St. Athanasius observes that when the scribes and Pharisees credit “the works of God to the Devil… they have judged God to be the Devil, and the true God to have nothing more in His works than the evil spirits. … When the Savior manifested the works of the Father, raising the dead, giving sight to the blind, and other such deeds, they said that these were the works of Beelzebub. They might as well say,” Athanasius concludes, “that the world was created by Beelzebub.”

Blasphemy against the Holy Spirit is so deadly because it professes goodness and its Source to be evil. And if I declare Goodness “evil” how will I come to be reconciled to God? St. Thomas Aquinas wrote that “the sin against the Holy Ghost is said to be unpardonable by reason of its nature, in so far as it removes those things which are a means towards the pardon of sins.” A blasphemer against the Holy Spirit is blinding himself to the Light, yet St. Augustine encourages us “we should despair of no man, so long as Our Lord’s patience brings him back to repentance.”

It is spiritually deadly to denounce goodness as “evil.” Christians, however, profess faith in God as good and in Jesus Christ as our Savior. This makes a Christian unlikely to blaspheme the Holy Spirit. The dangerous error which we Christians are more likely to commit is in calling sinful evils “good.” Even while Christians claim Christ as Savior they sometimes deny his Lordship.

Jesus’ enemies did not want what he preached to be true. What he taught was challenging each of them to change. So they sought reasons to reject what he was teaching. Still today, we can rationalize sinfulness too, devising excuses to do what we want, refusing to repent, sometimes even reaching the point of celebrating shameful deeds as our pride. Willfully remaining in sin is a very serious thing so Jesus—who loves us—calls us to conversion.

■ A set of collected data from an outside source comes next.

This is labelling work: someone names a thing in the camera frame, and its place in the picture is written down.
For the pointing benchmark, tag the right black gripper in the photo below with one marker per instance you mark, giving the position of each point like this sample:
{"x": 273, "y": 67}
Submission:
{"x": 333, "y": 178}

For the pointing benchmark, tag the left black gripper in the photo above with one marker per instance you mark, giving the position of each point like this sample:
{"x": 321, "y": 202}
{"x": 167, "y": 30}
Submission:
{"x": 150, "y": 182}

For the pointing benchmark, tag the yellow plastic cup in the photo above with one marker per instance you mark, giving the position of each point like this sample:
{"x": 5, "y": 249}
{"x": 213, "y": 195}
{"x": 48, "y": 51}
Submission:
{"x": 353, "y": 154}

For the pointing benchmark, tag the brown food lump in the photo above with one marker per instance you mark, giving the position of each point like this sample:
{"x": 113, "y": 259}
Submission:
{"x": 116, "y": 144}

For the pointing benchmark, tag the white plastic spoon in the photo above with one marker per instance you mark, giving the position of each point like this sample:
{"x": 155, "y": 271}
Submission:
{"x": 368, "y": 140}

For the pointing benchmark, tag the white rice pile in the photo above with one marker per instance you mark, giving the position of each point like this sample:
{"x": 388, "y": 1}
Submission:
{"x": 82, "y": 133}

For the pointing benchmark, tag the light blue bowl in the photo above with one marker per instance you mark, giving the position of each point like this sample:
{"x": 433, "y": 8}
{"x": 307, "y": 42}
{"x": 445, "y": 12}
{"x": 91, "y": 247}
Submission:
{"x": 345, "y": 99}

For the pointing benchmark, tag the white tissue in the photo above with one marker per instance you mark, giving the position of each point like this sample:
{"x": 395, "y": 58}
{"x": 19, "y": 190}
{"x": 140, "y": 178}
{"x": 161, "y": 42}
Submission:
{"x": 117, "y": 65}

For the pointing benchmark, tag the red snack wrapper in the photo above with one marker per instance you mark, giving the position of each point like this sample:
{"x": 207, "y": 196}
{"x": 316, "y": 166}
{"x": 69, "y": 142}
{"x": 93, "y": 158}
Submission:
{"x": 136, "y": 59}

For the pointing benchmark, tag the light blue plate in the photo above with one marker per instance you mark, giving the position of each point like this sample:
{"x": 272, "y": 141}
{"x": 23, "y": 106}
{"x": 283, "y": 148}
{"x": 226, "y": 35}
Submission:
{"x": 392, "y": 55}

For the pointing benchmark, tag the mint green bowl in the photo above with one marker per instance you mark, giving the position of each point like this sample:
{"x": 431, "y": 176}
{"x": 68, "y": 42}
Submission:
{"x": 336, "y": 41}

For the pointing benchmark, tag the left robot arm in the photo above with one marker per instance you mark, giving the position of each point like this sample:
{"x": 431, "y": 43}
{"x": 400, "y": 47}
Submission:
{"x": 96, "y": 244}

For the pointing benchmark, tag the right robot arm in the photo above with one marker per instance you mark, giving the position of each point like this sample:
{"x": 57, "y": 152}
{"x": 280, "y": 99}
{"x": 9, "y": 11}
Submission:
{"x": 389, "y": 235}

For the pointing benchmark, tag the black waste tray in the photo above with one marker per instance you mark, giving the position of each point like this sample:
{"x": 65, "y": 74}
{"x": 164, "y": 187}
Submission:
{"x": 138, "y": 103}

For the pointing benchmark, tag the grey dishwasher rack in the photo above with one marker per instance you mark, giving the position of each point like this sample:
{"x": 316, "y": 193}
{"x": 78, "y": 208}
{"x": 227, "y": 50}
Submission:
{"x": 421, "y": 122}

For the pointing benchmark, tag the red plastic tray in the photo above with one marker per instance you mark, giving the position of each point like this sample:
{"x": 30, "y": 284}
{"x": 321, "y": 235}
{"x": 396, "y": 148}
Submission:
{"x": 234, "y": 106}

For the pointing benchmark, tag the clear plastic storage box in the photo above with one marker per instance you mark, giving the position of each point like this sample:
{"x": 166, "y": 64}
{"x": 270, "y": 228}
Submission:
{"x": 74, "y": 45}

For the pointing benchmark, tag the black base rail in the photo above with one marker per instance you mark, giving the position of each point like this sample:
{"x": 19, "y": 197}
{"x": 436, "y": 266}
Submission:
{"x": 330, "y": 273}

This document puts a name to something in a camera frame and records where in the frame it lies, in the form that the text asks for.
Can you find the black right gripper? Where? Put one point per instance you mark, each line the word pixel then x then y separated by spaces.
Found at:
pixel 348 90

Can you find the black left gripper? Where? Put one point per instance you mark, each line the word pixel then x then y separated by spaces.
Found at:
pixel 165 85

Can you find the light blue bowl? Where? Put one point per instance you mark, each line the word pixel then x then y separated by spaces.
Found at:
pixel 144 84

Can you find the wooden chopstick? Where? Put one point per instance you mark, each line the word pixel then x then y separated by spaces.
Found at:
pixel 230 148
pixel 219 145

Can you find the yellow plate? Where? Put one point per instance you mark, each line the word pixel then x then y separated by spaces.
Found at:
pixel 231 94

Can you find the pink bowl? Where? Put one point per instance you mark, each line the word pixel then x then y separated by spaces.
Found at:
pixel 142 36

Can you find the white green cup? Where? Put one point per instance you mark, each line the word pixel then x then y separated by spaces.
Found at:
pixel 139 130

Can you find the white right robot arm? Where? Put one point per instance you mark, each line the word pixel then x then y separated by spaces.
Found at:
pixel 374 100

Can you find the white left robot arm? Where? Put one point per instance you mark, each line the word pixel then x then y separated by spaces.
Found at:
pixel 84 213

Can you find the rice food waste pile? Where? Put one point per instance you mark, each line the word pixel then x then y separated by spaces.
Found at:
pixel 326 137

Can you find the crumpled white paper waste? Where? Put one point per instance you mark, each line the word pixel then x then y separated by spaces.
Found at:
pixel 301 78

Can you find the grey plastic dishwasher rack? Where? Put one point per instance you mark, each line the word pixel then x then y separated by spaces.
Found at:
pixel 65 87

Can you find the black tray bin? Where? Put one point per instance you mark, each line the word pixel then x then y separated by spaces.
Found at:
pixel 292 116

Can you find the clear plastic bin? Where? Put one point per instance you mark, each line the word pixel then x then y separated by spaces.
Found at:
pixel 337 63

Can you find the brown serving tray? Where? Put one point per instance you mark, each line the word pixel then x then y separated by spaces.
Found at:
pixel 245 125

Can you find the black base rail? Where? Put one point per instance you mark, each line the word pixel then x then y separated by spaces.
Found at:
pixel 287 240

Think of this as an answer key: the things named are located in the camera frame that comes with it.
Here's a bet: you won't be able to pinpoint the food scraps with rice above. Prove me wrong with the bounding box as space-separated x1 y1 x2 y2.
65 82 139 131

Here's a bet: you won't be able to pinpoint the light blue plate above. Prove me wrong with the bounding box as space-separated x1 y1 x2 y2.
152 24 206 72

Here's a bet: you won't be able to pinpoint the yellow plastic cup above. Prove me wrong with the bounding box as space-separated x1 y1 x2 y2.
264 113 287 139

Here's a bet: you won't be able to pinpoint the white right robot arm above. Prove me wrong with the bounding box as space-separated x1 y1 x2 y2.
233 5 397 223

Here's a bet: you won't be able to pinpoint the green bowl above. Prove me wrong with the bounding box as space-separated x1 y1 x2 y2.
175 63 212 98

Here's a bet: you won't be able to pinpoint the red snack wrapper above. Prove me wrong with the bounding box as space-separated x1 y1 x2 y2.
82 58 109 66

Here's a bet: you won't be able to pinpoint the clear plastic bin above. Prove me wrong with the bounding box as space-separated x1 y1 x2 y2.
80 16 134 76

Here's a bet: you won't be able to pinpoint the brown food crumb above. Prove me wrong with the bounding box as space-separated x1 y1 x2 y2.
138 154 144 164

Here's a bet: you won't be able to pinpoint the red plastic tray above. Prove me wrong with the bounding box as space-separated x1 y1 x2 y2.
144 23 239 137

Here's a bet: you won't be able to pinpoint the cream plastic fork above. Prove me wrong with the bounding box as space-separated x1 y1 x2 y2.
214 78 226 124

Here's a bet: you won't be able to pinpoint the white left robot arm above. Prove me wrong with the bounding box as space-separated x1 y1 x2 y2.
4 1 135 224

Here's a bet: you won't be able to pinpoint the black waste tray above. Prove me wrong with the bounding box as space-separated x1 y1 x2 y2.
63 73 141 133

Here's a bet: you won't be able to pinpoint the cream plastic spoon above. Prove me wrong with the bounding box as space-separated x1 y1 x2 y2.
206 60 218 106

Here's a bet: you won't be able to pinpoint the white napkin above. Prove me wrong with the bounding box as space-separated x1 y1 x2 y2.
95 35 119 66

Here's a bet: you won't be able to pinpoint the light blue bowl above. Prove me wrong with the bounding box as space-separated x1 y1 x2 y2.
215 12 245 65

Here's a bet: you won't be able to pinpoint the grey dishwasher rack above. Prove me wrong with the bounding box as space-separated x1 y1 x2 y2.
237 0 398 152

In the gospels, we often see Jesus being gentle with sinners but hard on hypocrites. The Pharisees criticized him for being “a friend of sinners.” Jesus, in turn, denounced the Pharisees, saying, “You hypocrites! Isaiah was right when he prophesied about you: ‘These people honor me with their lips, but their hearts are far from me.’” So what is the difference between mere sinners and hypocrites?

Hypocrisy is more than just failing to live up to your professed morals, as all of us have done. The Greek word for “hypocrite” meant “actor” or “stage performer.” Hypocrites are farther off the narrow path than struggling sinners because hypocrites are only pretending to care about sin while ignoring the sins they have.

How can I distinguish whether I am a hypocrite versus a sinner striving to be faithful? One good sign is whether or not I am going to the Sacrament of Reconciliation. If I am complacent with my sins, if I have given up on spiritual growth, if I am refusing to convert for Christ, I won’t go to Confession. Adam hid after he sinned in the Garden of Eden. When the Lord called to him and asked “Where are you,” God was not ignorant of behind which trees the man was hiding. He calls out to us too, hoping we will come out to him.

What if you’re unaware of your sins? Then review a good, thorough examination of conscience to enlighten you. Are you well aware of your sins? Then come to Christ with a contrite heart to start a new beginning in the confessional. I hope that you will choose to meet our Lord Jesus there, for the only sinners he cannot forgive are those who refuse to repent.